Your objective ▸ Print the data below exactly, but only the lines from the one containing "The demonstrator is" down to the one containing "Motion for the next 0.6", inclusive.

Information provided ▸

________________________________________

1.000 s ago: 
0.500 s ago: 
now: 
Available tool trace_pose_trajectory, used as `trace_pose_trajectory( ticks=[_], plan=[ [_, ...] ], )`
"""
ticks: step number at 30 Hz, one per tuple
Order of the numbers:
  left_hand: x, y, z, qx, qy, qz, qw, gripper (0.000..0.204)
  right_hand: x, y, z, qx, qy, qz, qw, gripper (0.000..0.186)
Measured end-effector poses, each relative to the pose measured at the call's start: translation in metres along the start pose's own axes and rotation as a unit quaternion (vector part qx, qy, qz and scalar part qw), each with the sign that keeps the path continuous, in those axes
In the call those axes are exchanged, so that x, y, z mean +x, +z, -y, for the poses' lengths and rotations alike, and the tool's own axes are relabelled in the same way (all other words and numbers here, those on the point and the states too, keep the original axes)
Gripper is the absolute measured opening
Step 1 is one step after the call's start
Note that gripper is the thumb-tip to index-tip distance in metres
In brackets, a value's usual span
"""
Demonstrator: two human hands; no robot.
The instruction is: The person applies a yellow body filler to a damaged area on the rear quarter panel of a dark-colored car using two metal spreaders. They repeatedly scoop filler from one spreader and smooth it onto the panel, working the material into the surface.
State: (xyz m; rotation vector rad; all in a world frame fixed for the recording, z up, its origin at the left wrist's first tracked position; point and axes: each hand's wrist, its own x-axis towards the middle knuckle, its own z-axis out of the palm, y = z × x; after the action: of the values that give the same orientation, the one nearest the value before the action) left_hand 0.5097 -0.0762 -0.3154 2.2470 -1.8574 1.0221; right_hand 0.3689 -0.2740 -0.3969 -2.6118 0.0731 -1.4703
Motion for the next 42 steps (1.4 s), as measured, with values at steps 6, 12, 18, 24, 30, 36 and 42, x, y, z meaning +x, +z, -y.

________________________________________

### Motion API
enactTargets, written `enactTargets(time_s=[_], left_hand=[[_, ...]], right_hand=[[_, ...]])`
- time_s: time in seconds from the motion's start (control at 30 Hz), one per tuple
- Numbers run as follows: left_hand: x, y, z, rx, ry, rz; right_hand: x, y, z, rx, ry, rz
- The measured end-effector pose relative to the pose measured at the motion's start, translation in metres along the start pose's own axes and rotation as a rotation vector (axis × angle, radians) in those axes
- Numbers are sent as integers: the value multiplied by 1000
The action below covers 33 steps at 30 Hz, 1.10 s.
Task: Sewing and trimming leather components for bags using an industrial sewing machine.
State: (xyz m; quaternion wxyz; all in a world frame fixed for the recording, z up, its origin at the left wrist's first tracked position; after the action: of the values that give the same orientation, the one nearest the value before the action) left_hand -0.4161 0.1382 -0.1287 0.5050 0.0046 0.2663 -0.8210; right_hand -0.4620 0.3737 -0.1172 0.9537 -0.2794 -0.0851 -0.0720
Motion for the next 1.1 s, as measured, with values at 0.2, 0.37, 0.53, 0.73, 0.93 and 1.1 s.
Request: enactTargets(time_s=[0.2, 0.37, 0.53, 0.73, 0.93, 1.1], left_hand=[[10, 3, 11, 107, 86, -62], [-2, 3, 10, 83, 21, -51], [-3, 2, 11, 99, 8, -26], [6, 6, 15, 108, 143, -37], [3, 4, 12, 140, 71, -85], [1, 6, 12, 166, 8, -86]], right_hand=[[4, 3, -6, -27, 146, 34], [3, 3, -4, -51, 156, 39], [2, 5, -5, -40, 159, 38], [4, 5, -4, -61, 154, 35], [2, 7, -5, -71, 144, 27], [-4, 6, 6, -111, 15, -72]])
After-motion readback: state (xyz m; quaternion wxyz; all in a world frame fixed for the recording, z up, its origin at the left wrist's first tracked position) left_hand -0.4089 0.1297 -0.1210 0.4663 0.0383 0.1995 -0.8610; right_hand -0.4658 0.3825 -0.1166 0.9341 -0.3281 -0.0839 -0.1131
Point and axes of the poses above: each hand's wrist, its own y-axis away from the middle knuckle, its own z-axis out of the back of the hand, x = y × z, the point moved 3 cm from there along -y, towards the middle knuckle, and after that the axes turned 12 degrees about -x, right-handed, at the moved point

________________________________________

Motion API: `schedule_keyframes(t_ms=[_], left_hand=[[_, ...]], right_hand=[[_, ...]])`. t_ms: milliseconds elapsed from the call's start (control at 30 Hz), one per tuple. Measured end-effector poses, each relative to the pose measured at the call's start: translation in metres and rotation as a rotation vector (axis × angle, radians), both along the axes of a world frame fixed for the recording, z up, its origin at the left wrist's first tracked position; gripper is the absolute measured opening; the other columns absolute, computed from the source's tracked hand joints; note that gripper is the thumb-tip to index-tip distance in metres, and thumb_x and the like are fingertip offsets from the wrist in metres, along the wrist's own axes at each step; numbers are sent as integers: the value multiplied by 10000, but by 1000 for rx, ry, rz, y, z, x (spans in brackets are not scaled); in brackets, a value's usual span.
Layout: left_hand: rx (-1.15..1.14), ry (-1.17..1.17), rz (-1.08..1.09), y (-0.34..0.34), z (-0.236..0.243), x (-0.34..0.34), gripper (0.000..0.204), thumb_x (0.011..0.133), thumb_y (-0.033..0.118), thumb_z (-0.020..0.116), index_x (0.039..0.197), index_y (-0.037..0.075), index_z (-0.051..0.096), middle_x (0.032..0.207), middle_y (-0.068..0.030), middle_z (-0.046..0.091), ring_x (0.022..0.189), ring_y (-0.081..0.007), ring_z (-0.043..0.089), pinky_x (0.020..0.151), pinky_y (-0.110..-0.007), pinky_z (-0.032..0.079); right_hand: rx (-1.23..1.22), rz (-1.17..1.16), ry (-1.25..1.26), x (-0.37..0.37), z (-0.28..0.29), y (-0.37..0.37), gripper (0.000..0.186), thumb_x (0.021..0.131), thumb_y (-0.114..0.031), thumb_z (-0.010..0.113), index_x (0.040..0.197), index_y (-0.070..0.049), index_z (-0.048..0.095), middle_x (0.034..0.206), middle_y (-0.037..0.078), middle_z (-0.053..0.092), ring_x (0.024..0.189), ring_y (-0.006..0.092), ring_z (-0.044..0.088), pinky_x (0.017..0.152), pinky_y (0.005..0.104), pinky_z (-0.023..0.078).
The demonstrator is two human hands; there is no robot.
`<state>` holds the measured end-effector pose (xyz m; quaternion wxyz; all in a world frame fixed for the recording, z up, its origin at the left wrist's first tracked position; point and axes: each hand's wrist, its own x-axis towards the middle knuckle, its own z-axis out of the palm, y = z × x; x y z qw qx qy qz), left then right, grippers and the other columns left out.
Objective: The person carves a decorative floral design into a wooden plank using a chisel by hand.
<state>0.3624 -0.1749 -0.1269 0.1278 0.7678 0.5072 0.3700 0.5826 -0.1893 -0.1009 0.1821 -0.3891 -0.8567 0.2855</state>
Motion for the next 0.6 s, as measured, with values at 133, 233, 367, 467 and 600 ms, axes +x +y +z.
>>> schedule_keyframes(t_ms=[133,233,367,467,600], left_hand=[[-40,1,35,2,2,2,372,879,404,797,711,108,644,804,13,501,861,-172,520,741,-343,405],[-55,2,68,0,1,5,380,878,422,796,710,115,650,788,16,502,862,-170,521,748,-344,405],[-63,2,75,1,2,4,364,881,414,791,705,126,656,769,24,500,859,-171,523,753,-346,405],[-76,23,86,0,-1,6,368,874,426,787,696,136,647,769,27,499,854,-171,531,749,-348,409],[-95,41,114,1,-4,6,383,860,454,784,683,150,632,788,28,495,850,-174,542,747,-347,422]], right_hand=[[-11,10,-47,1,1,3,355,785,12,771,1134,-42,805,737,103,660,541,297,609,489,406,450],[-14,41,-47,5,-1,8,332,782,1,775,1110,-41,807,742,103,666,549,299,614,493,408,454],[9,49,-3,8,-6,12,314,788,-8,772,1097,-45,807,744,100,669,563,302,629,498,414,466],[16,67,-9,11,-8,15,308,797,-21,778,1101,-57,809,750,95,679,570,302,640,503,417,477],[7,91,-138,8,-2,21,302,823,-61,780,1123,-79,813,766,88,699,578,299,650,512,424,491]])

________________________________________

The completed task ▸
The demonstrator is two human hands; there is no robot.
`<state>` holds the measured end-effector pose (xyz m; quaternion wxyz; all in a world frame fixed for the recording, z up, its origin at the left wrist's first tracked position; point and axes: each hand's wrist, its own x-axis towards the middle knuckle, its own z-axis out of the palm, y = z × x; x y z qw qx qy qz), left then right, grippers and the other columns left out.
Objective: The person carves a decorative floral design into a wooden plank using a chisel by hand.
<state>0.3624 -0.1749 -0.1269 0.1278 0.7678 0.5072 0.3700 0.5826 -0.1893 -0.1009 0.1821 -0.3891 -0.8567 0.2855</state>
Motion for the next 0.6 s, as measured, with values at 133, 233, 367, 467 and 600 ms, axes +x +y +z.

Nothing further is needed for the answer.